[Data records]
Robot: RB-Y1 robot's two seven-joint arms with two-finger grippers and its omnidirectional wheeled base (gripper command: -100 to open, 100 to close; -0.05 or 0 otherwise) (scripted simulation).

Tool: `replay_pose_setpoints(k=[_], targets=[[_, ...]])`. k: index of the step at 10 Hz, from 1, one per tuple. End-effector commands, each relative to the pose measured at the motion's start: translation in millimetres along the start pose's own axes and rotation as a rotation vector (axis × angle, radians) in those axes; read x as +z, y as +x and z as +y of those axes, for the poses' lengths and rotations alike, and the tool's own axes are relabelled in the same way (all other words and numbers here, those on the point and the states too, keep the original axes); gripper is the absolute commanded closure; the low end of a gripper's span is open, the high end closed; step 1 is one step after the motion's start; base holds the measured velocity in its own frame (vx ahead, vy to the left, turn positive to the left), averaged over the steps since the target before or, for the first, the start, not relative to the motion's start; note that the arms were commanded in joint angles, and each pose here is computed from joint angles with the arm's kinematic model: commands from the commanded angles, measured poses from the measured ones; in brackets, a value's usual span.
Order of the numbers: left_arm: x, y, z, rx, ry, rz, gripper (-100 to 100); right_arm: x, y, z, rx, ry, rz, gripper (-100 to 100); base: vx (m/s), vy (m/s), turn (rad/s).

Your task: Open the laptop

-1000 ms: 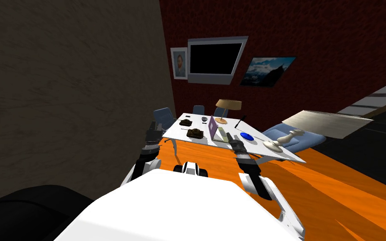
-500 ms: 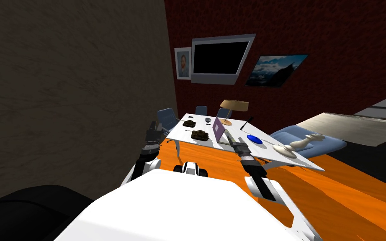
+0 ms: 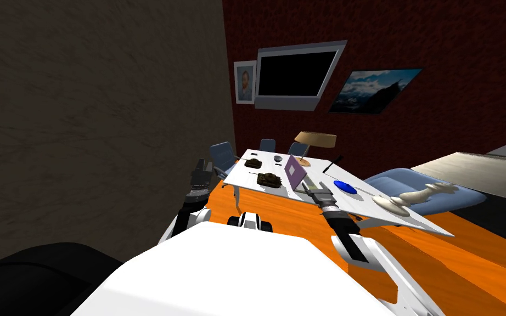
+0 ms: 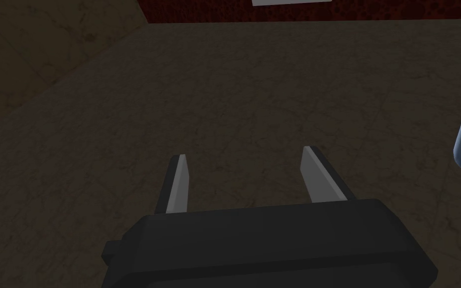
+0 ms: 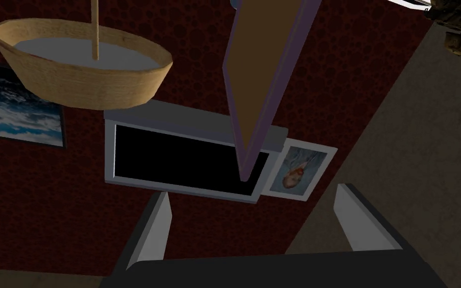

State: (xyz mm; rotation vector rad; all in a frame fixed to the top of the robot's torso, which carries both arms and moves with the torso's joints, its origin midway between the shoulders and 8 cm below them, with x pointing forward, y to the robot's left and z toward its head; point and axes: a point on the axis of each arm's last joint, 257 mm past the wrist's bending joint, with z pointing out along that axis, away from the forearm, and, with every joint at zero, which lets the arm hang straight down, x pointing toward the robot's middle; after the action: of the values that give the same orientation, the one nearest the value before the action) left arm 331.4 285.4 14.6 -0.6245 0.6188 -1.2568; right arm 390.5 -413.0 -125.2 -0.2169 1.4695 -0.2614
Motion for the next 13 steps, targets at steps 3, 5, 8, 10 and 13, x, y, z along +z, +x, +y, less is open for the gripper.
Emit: replay_pose_setpoints(k=[3, 5, 8, 10, 13], targets=[[0.0, 0.0, 0.0, 0.0, 0.0, 0.0, 0, -1.9, 25.0, -42.8, -0.359, 0.016, 0.104, -100, 0.043, 0.099, 0.05], [0.0, 0.0, 0.0, 0.0, 0.0, 0.0, 0, -1.5, 30.1, -64.2, -0.524, 0.017, 0.143, -100, 0.067, 0.134, 0.043], [0.0, 0.0, 0.0, 0.0, 0.0, 0.0, 0, -0.8, 32.5, -92.5, -0.732, 0.021, 0.186, -100, 0.04, 0.099, 0.036], [0.0, 0.0, 0.0, 0.0, 0.0, 0.0, 0, 0.2, 31.1, -107.3, -0.842, 0.022, 0.205, -100, 0.028, 0.076, 0.028], [0.0, 0.0, 0.0, 0.0, 0.0, 0.0, 0, 2.9, 25.4, -126.5, -0.998, 0.021, 0.225, -100, 0.031, 0.072, 0.03]])
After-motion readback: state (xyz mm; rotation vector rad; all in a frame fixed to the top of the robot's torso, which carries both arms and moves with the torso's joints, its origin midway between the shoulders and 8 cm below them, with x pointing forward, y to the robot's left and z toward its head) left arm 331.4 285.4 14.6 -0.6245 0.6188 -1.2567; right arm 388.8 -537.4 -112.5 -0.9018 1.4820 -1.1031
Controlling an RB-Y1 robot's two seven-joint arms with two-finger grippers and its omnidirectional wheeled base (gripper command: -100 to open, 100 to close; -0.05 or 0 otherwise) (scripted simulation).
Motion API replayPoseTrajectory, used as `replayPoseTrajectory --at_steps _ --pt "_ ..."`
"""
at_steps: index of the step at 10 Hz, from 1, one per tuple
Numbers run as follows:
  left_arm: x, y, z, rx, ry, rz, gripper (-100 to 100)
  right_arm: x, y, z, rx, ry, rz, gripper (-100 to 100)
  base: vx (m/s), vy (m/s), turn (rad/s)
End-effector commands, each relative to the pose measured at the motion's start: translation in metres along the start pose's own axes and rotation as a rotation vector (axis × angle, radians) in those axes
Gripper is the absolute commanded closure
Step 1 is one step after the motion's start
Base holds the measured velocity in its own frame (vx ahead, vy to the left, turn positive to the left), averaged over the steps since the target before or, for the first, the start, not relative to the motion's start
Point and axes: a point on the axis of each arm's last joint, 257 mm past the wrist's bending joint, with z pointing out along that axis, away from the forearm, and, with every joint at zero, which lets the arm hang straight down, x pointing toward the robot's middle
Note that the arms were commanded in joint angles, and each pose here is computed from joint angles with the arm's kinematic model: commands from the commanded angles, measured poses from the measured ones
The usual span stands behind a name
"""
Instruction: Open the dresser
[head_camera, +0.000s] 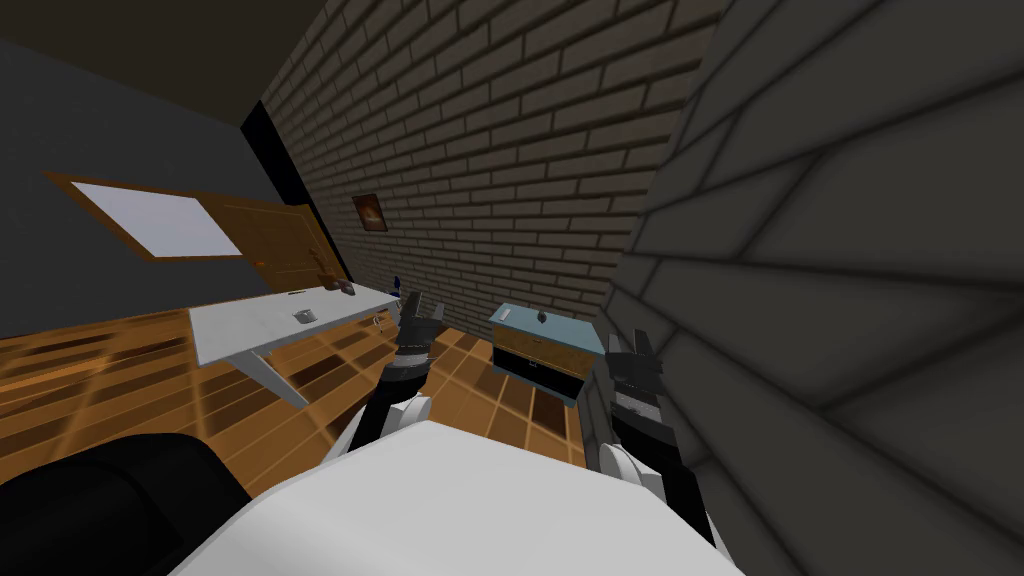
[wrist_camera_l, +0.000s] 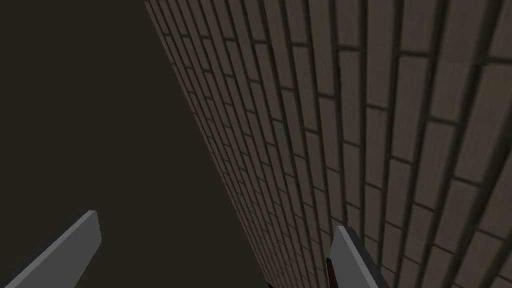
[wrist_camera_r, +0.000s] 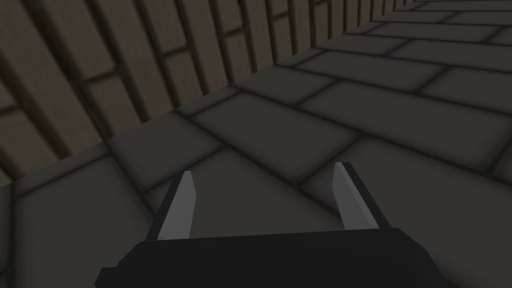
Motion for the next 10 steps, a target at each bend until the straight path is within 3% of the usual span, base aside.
replayPoseTrajectory --at_steps 1,9,10 --pt "0.0 0.0 0.0 0.0 0.0 0.0 0 0.0 0.0 0.0 0.0 0.0 0.0 0 0.0 0.0 0.0" --pt "0.0 0.0 0.0 0.0 0.0 0.0 0 0.0 0.0 0.0 0.0 0.0 0.0 0 0.0 0.0 0.0" --pt "0.0 0.0 0.0 0.0 0.0 0.0 0 0.006 -0.012 -0.003 0.037 0.043 -0.031 -100 0.018 0.008 0.075"
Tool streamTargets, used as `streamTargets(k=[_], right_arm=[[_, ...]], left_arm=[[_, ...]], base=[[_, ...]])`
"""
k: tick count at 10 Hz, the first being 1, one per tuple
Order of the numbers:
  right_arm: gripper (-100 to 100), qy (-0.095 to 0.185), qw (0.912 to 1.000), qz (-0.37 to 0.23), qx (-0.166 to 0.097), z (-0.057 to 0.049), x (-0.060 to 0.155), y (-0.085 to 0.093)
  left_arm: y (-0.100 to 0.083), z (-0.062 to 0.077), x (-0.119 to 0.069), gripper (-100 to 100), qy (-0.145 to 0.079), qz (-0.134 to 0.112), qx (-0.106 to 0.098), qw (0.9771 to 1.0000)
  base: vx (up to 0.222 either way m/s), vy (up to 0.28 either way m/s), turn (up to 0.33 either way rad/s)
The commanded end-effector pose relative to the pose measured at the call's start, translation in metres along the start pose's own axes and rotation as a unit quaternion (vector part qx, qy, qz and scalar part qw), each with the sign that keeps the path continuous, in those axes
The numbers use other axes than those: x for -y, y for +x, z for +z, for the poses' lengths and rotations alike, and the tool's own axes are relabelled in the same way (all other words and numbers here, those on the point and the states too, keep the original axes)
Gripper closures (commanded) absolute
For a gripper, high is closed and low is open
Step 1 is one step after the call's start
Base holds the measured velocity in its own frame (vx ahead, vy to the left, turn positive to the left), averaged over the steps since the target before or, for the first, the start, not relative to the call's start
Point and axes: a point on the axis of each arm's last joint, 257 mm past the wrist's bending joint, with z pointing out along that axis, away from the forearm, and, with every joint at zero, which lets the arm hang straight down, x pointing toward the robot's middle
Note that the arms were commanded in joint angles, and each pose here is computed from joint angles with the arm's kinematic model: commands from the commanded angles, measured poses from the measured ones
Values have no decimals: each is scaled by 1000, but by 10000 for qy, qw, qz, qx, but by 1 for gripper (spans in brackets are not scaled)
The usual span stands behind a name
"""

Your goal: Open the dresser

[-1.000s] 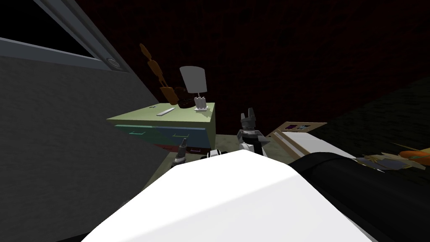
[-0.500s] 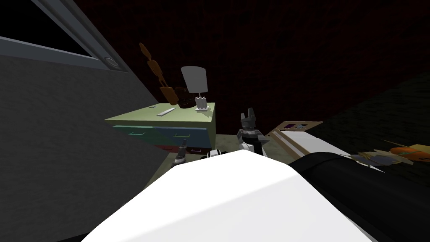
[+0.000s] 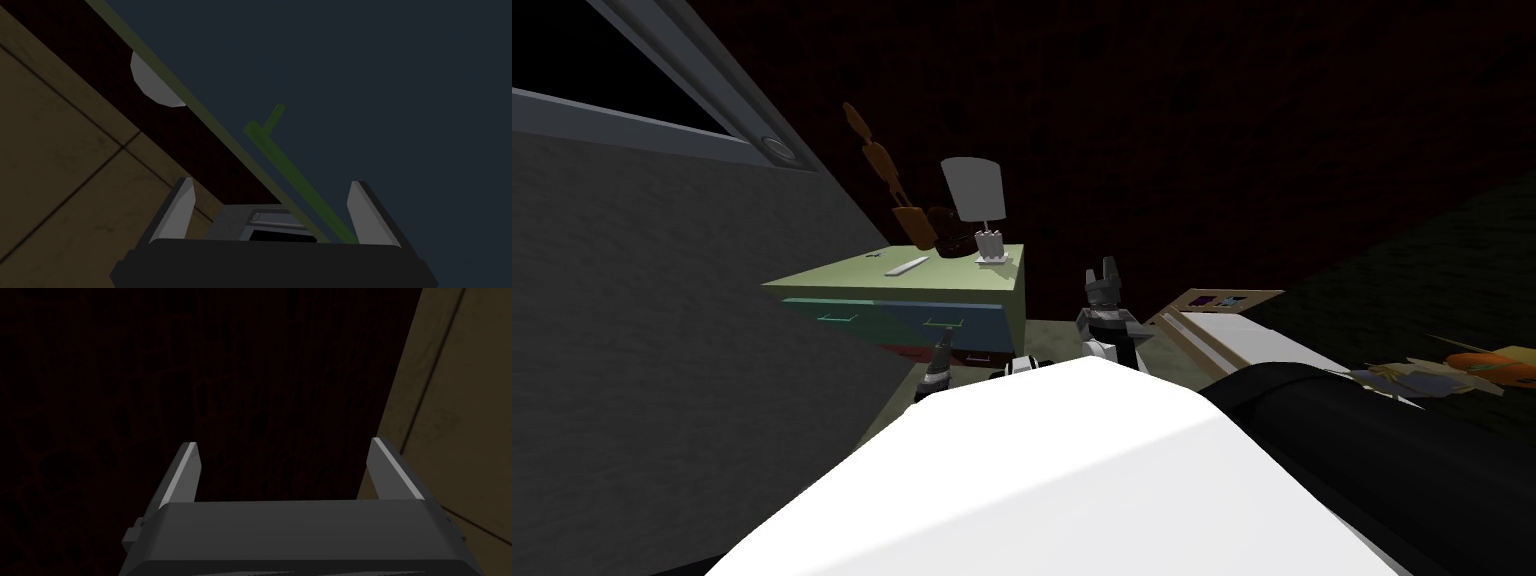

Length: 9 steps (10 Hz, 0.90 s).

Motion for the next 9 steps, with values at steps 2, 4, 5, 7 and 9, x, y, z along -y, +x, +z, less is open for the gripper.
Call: streamTargets(k=[2, 4, 5, 7, 9], right_arm=[[0, 0, 10000, 0, 0, 0, 0, 0], [0, 0, 10000, -1, 0, 0, 0, 0], [0, 0, 10000, 0, 0, 0, 0, 0], [0, 0, 10000, -1, -1, 0, 0, 0], [0, 0, 10000, -1, 0, 0, 0, 0]], left_arm=[[11, -12, 1, 100, -6, 0, -5, 10000], [11, -14, 0, 100, -15, -3, -7, 10000], [8, -15, -3, -100, -46, 28, 29, 10000], [6, -16, -5, -100, -66, 42, 47, 10000], [6, -16, -5, -100, -68, 43, 49, 10000]], base=[[-2, 16, -40], [-1, 31, 0], [4, 57, -62], [0, 73, 1], [-3, 31, -27]])
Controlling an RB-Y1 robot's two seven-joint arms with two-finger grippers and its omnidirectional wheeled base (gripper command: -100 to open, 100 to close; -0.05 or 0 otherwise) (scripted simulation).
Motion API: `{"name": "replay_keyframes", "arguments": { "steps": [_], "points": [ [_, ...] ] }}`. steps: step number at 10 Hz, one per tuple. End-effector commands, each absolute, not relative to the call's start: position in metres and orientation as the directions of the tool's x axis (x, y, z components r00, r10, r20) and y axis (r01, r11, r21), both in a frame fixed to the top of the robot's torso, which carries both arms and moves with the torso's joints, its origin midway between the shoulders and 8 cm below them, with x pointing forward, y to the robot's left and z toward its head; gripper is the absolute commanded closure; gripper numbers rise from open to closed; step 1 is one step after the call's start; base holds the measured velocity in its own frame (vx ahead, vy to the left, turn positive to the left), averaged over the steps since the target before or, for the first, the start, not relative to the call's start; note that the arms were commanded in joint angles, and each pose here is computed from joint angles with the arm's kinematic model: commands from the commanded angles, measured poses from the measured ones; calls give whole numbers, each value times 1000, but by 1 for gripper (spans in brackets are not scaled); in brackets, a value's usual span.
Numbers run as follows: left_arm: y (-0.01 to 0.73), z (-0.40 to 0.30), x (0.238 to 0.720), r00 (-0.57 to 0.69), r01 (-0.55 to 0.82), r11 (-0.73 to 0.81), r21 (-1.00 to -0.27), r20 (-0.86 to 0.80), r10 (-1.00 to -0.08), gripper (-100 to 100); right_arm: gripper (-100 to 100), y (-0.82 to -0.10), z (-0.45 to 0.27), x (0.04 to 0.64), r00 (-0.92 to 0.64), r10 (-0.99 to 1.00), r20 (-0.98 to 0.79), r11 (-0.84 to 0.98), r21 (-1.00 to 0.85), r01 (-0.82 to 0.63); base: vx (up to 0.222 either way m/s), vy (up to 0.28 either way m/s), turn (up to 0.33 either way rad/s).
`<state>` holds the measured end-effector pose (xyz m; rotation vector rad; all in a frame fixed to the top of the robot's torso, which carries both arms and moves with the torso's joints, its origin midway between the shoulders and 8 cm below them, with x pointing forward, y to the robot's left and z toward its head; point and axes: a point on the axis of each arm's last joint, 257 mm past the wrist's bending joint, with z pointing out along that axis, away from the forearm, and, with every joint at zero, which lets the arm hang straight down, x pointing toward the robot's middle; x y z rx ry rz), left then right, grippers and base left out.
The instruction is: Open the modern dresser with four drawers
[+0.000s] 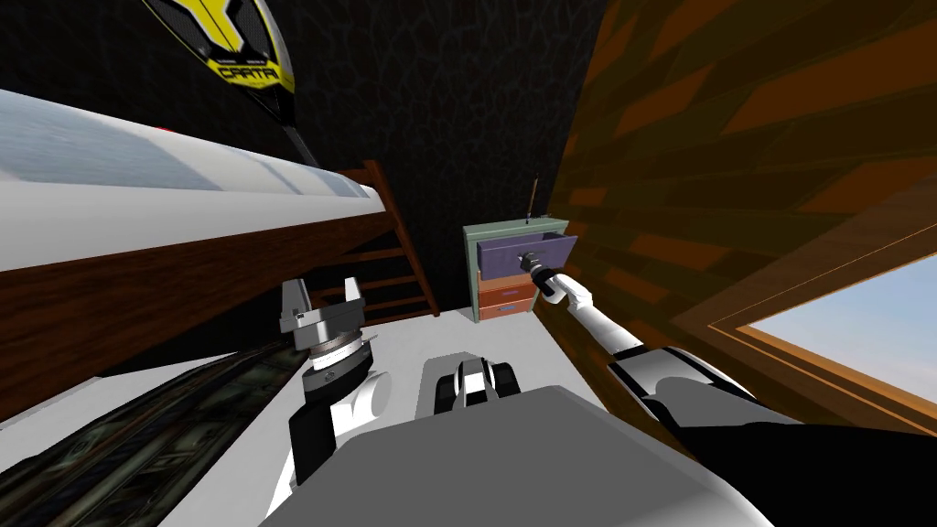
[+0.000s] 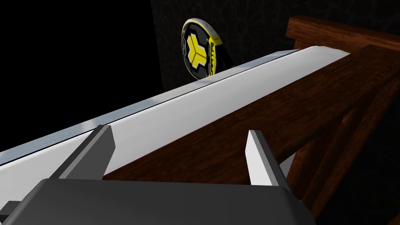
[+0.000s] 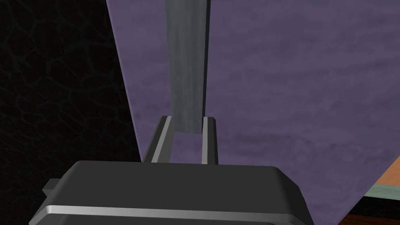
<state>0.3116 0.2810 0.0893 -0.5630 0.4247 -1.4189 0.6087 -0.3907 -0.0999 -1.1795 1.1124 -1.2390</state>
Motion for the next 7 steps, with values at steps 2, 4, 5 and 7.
{"name": "replay_keyframes", "arguments": {
  "steps": [2, 4, 5, 7],
  "points": [
    [281, 89, 312, 114, 799, 59, -599, 55, -992, 0, -100, -411, -85, 612, 23, -999, 25, -23, -996, 82, -74, 43, 71],
    [281, 89, 312, 114, 799, 59, -599, 54, -992, 0, -100, -424, -74, 614, 14, -1000, 26, -24, -996, 81, -6, 36, 51],
    [281, 89, 312, 114, 799, 59, -599, 54, -992, 0, -100, -431, -68, 615, 8, -1000, 26, -25, -996, 81, -11, 34, 51],
    [281, 89, 312, 114, 799, 59, -599, 54, -992, 0, -100, -446, -56, 616, -3, -1000, 25, -26, -996, 81, -25, 40, 56]
  ]
}}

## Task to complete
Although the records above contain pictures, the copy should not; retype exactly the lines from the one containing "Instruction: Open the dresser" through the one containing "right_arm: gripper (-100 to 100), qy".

## Solution for this exercise
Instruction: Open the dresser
[head_camera, +0.000s] 
[wrist_camera_l, +0.000s] 
[wrist_camera_r, +0.000s] 
Motion for the next 10 steps, a target at each bend until the straight path is within 3% of the usual span, base aside.
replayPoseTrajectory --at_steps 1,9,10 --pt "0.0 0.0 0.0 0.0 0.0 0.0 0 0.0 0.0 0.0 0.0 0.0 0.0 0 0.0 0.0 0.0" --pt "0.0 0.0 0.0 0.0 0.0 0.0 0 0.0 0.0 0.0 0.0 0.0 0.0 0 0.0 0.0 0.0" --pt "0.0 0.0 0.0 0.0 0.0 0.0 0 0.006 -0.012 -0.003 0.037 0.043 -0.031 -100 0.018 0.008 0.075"
Tool streamTargets, used as `streamTargets(k=[_], right_arm=[[_, ...]], left_arm=[[_, ...]], base=[[_, ...]])`
"""
k: tick count at 10 Hz, the first being 1, one per tuple
Order of the numbers:
  right_arm: gripper (-100 to 100), qy (-0.095 to 0.185), qw (0.912 to 1.000), qz (-0.37 to 0.23), qx (-0.166 to 0.097), z (-0.057 to 0.049), x (-0.060 to 0.155), y (-0.085 to 0.093)

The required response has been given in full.